The circle is symmetric with respect to the x and y axes, hence we can find the area of one quarter of a circle and multiply by 4 in order to obtain the total area of the circle.
Solve the above equation for \( y \)
\( y = \pm \sqrt{ a^2 - x^2 } \)
The equation of the upper semi circle (y positive) is given by
\( y = \sqrt { a^2 - x^2 } \)
Factor out \( a^2 \) inside the radicand
\( y = \sqrt { a^2(1 - x^2/a^2) } \)
Take \( a^2 \) from under the radicand and rewrite \( y \) as follows
\( y = a \sqrt { 1 - x^2 / a^2 } \)
We use integrals to find the area of the upper right quarter of the circle as follows
(1 / 4) Area of circle = \( \displaystyle \int_0^a a \sqrt{1-x^2/a^2} dx \)

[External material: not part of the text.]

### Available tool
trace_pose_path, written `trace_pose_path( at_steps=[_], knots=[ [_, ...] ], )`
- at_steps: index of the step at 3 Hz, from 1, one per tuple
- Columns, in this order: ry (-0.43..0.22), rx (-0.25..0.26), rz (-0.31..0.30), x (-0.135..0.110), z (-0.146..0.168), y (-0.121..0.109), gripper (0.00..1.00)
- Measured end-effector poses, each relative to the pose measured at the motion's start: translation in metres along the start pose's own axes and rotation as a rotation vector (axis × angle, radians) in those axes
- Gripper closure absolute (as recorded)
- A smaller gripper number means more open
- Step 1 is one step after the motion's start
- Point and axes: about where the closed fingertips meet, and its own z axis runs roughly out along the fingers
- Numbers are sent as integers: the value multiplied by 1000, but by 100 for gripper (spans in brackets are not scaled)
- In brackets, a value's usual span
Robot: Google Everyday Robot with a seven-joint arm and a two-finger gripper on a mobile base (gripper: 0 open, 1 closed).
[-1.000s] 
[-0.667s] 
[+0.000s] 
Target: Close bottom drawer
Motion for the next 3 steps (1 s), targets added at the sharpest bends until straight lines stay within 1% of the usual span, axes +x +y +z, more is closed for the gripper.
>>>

Let us substitute \( \; x / a \) by \( \; \sin t \) so that \( \sin t = x / a \) and \( dx = a \cos t \; dt \; \) and the area is given by
(1 / 4) Area of circle = \( \displaystyle \int_0^{\pi/2} a^2 \sqrt{1-\sin^2t} \cos t \; dt\)
We now use the trigonometric identity
\( \sin^2 t + \cos^2 t = 1 \)
which gives
\( \sqrt{1-\sin^2t} = \cos t \quad \) since t varies from 0 to \( \pi/2 \) hence
(1 / 4) Area of circle = \( \displaystyle \int_0^{\pi/2} a^2 \cos^2t \; dt\)
Use the trigonometric identity \( \; \cos^2 t = ( \cos 2t + 1 ) / 2 \;\) to linearize the integrand;
(1 / 4) Area of circle = \( \displaystyle \int_0^{\pi/2} a^2 ( \cos 2t + 1 ) / 2 \; dt\)
Evaluate the integral
(1 / 4) Area of circle = \( \displaystyle (1/2)a^2 \left[(1/2) \sin 2t + t\right]_0^{\pi/2} \)
Simplify
(1 / 4) Area of circle = \( (1/4) \pi a^2 \)
The total area of the circle is obtained by a multiplication by 4
Area of circle = \( 4 \times (1/4) \pi a^2 = \pi a^2 \)